Quatre nanosatellites opérationnels envoient des alertes immédiates sur les départs de feu grâce à l’intelligence artificielle
Alors que la Grèce se prépare à une nouvelle saison marquée par les feux de forêt, une nouvelle arme entre en scène… depuis l’espace.
Quatre satellites d'OroraTech (source en anglais), ont été placés en orbite basse en mai. Leur mission : détecter les premiers signes d’un incendie avant qu’il ne se propage.
La Grèce devient ainsi le premier pays au monde à intégrer un réseau de satellites dédié à son dispositif national de lutte contre les feux de forêt.
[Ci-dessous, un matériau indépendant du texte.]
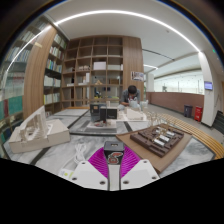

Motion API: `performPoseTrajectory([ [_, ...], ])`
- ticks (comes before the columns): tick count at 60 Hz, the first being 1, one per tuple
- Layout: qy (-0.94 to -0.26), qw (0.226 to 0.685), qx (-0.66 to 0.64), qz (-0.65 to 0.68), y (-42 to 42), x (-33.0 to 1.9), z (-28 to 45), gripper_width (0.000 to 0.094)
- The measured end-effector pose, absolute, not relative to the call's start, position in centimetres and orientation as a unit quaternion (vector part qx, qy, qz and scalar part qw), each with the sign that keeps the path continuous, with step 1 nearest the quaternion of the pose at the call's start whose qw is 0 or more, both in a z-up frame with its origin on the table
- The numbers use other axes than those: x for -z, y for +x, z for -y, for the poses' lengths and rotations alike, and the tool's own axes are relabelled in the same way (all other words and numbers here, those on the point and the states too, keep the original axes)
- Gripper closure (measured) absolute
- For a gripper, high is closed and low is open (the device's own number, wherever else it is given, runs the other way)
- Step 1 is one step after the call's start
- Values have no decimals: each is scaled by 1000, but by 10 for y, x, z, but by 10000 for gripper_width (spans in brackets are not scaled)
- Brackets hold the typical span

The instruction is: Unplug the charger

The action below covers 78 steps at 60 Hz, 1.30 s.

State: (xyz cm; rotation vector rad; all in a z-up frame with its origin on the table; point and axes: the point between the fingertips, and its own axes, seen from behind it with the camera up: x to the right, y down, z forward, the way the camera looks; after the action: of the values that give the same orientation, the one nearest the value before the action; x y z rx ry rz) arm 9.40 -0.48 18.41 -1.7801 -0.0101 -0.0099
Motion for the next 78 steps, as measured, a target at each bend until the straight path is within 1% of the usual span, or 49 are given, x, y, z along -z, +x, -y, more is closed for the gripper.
performPoseTrajectory([
  [3,-796,605,10,3,106,-156,7,810],
  [5,-813,582,7,1,111,-132,9,775],
  [11,-854,520,4,6,120,-65,13,722],
  [14,-869,494,12,12,124,-38,13,722],
  [19,-877,480,17,20,126,-14,10,713],
  [25,-885,464,15,20,126,2,7,649],
  [26,-884,467,14,19,126,2,5,632],
  [27,-883,469,12,18,126,2,5,595],
  [28,-883,469,11,17,126,2,4,481],
  [31,-885,465,8,12,127,5,5,264],
  [34,-889,457,7,6,130,6,9,208],
  [43,-893,450,-7,-3,129,-8,35,190],
  [49,-890,456,-16,14,122,-32,71,138],
  [59,-878,476,-43,30,105,-74,140,112],
  [69,-870,488,-64,35,95,-86,194,113],
  [78,-860,504,-55,57,98,-93,210,110],
])
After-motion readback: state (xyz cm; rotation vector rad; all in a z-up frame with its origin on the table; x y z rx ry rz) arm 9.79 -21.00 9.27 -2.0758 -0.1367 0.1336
Une technologie qui pourrait permettre de sauver des vies, protéger les populations et renforcer l’autonomie technologique de l’Europe.
Information en temps réel sur le terrain grâce à l'intelligence artificielle
Les satellites sont équipés de capteurs thermiques (source en anglais) conçus pour détecter de nouveaux foyers d'incendie d'un diamètre de seulement quatre mètres, dépassant les capacités des satellites traditionnels, qui ne peuvent repérer que des feux de la taille d'un paquebot de croisière.
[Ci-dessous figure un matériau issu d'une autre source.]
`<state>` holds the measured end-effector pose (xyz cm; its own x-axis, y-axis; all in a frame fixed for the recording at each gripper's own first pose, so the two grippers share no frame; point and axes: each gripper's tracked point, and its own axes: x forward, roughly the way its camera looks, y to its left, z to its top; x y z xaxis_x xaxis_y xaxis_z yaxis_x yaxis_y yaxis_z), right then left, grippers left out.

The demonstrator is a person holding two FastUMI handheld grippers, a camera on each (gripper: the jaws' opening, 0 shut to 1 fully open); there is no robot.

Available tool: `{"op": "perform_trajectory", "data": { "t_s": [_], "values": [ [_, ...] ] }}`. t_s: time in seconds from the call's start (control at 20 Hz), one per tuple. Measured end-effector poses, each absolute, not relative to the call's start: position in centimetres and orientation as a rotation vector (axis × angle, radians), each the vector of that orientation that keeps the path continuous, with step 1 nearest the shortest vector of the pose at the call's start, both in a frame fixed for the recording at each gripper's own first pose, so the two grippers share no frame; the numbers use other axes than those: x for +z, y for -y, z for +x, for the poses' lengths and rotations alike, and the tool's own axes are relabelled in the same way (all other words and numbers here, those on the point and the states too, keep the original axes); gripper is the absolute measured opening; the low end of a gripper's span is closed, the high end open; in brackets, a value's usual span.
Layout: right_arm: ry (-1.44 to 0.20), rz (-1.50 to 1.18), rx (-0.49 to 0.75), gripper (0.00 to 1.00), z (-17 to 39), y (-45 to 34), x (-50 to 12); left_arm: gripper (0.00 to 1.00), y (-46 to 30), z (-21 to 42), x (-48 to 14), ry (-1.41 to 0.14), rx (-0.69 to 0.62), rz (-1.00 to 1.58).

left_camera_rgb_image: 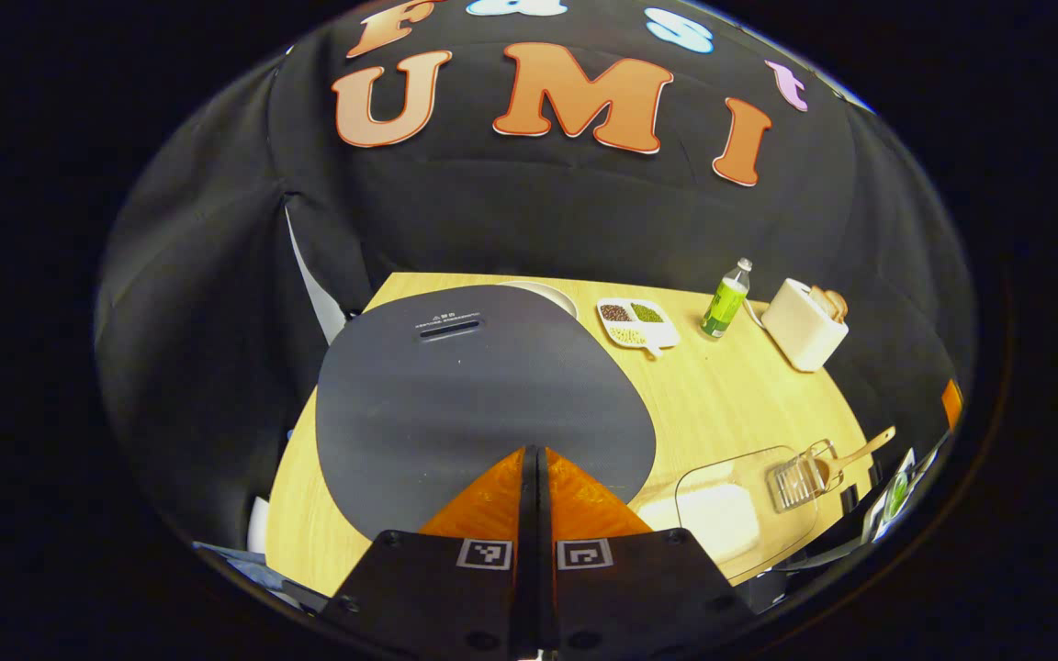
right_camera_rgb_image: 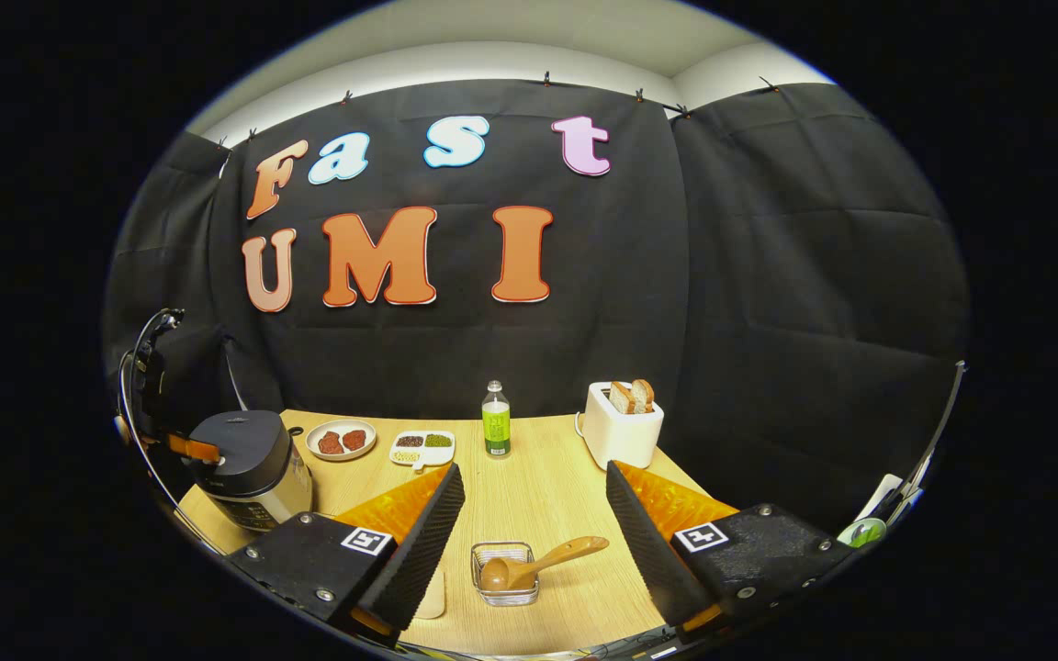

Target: Close the left gripper, press the button to open the rice cooker; take a wooden spoon from the chopstick holder with the right hand, scoop a spoonful of rice and pour it into the rice cooker, then put the wooden spoon back into the chopstick holder.

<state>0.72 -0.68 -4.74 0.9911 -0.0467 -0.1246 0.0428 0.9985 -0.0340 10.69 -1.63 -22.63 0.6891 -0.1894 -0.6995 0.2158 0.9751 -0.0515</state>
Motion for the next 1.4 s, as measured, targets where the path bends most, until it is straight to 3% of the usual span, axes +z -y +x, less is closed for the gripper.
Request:
{"op": "perform_trajectory", "data": {
  "t_s": [0.2, 0.3, 0.35, 0.45, 0.6, 0.65, 0.75, 0.95, 1.05, 1.4],
  "values": [
    [-0.119, -0.017, -0.051, 0.96, 0.6, 1.1, -4.6, 0.05, 1.5, 10.4, -23.0, -0.829, -0.222, 0.028],
    [-0.116, 0.000, -0.049, 0.93, 0.5, 1.2, -4.6, 0.05, 1.7, 10.4, -22.7, -0.800, -0.235, -0.058],
    [-0.116, 0.002, -0.049, 0.96, 0.5, 1.4, -4.5, 0.00, 1.4, 10.5, -22.1, -0.765, -0.234, -0.075],
    [-0.099, 0.001, -0.061, 0.96, 0.3, 2.2, -4.1, 0.00, 1.0, 9.9, -21.8, -0.743, -0.198, -0.064],
    [-0.082, 0.020, -0.068, 1.00, 0.3, 3.0, -3.6, 0.08, 0.5, 10.2, -15.7, -0.570, -0.151, -0.023],
    [-0.078, 0.024, -0.071, 0.96, 0.4, 3.4, -3.6, 0.04, 0.4, 10.4, -13.4, -0.511, -0.143, -0.015],
    [-0.067, 0.030, -0.081, 1.00, 0.6, 4.1, -3.7, 0.04, 0.6, 10.1, -8.8, -0.411, -0.145, -0.023],
    [-0.042, 0.030, -0.080, 0.96, 1.4, 4.8, -4.3, 0.04, 0.2, 8.2, -1.8, -0.249, -0.132, -0.057],
    [-0.043, 0.043, -0.074, 1.00, 2.2, 4.9, -5.1, 0.04, -0.1, 7.4, 0.8, -0.188, -0.123, -0.071],
    [-0.107, 0.129, -0.028, 0.96, 5.1, 4.6, -10.4, 0.05, -3.0, 5.0, 5.2, -0.114, -0.025, -0.058]
  ]
}}
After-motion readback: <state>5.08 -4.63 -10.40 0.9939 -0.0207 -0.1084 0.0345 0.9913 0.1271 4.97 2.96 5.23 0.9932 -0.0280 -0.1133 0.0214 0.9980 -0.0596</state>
« La zone est balayée, nous exploitons ces images et nous les envoyons à nos modèles d'intelligence artificielle. Ceux-ci les analysent avec une précision allant jusqu'à des cellules de 4 mètres sur 4. Ensuite, sur la base de cette analyse et des données dont disposent les modèles d'IA, ils peuvent déterminer s'il s'agit d'un incendie ou non. Nous récupérons ensuite cette information et la transmettons aux services d'incendie ou à tout autre organisme connecté au système », explique le directeur général d'OroraTech, Ioannis Landouris.
Dès qu’un départ de feu est détecté, une alerte est envoyée aux secours avec sa localisation précise, mais aussi une estimation de sa taille et de son intensité. Ces informations permettent de décider rapidement des moyens à déployer, surtout lorsque plusieurs incendies se déclarent en même temps.
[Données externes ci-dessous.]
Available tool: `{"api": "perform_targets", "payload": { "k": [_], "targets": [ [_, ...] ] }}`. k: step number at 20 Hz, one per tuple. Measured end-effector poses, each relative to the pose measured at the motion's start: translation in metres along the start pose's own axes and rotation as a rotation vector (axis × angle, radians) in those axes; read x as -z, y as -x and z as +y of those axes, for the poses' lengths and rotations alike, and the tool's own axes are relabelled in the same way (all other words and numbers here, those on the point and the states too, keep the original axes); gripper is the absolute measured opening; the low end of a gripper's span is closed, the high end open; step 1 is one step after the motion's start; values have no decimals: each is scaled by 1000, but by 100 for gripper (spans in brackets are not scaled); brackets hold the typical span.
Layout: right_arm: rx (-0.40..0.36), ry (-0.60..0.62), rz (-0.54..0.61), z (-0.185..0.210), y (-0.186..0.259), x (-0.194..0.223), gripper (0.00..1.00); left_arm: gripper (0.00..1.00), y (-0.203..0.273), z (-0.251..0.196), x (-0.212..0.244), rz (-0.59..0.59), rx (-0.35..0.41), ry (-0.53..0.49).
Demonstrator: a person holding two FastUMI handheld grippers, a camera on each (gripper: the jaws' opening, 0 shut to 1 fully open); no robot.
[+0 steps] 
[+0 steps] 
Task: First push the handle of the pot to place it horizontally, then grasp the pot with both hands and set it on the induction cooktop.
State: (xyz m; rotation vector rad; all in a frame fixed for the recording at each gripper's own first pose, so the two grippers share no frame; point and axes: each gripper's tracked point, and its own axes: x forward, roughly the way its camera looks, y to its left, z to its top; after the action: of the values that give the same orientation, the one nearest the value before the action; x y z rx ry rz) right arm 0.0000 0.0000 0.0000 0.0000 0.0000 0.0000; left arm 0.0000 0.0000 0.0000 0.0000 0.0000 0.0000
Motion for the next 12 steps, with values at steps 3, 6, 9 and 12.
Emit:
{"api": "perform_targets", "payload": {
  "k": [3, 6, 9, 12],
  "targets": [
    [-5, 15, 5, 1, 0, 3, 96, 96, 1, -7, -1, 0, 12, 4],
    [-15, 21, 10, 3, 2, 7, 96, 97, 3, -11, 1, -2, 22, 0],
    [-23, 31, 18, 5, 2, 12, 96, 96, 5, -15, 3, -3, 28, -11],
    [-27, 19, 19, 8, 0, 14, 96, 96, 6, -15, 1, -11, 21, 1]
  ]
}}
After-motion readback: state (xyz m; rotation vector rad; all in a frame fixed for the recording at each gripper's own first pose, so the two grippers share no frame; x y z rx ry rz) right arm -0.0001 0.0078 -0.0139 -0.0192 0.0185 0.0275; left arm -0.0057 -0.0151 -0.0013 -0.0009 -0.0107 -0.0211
« La plateforme agrège toutes les données et vous les restitue au moment même où vous intervenez pour éteindre un incendie, par exemple. Ainsi, si vous êtes sur le terrain avec votre tablette, vous pouvez voir que “si je déploie mes forces ici et là, il y a un risque accru que le feu se dirige dans telle direction”. En parallèle, vous pouvez lancer des simulations et anticiper la manière dont l'incendie est susceptible d'évoluer et de se propager », souligne Ioannis Landouris.
Papastergiou : « Une aide dans les périodes critiques »
« Ce sont des satellites qui vont nous aider dans les périodes critiques, comme l'été en Grèce, durant lequel, malheureusement, nous connaissons souvent de grands incendies. Un feu en milieu urbain est facilement repéré par les habitants : ils voient la fumée et alertent les autorités compétentes. En revanche, un incendie dans un parc national ou une zone isolée peut être détecté bien plus rapidement par un tel satellite qui, grâce aux caméras thermiques dont il dispose, peut repérer ces foyers de chaleur », explique le ministre grec de la Gouvernance numérique, Dimitris Papastergiou.
Une aide vitale pour les services d'incendie
Les capteurs thermiques détectent également les panneaux photovoltaïques, les toits d'usine surchauffés et les surfaces rocheuses échauffées par le soleil, mais des modèles d'intelligence artificielle ont été conçus pour filtrer ces faux signaux avant que des alertes ne soient transmises aux services d'urgence.
« Avec les quatre nanosatellites lancés par OroraTech, nous disposerons de ce type d'informations toutes les heures. Il n'y aura aucun trou dans la couverture. Et cela est important non seulement pour la détection précoce, mais aussi pour les modèles de prévision de la propagation du feu. Nous saurons ainsi, heure par heure, comment l'incendie évolue et se déplace », souligne une commandante des pompiers, Zisoula Dasiou.
Le coût total du réseau s'élève à 200 millions d'euros, financés par l'Union européenne. La baisse des coûts de lancement et de fabrication a rendu cette expansion possible. Le programme grec devrait être achevé d'ici la fin de l'année.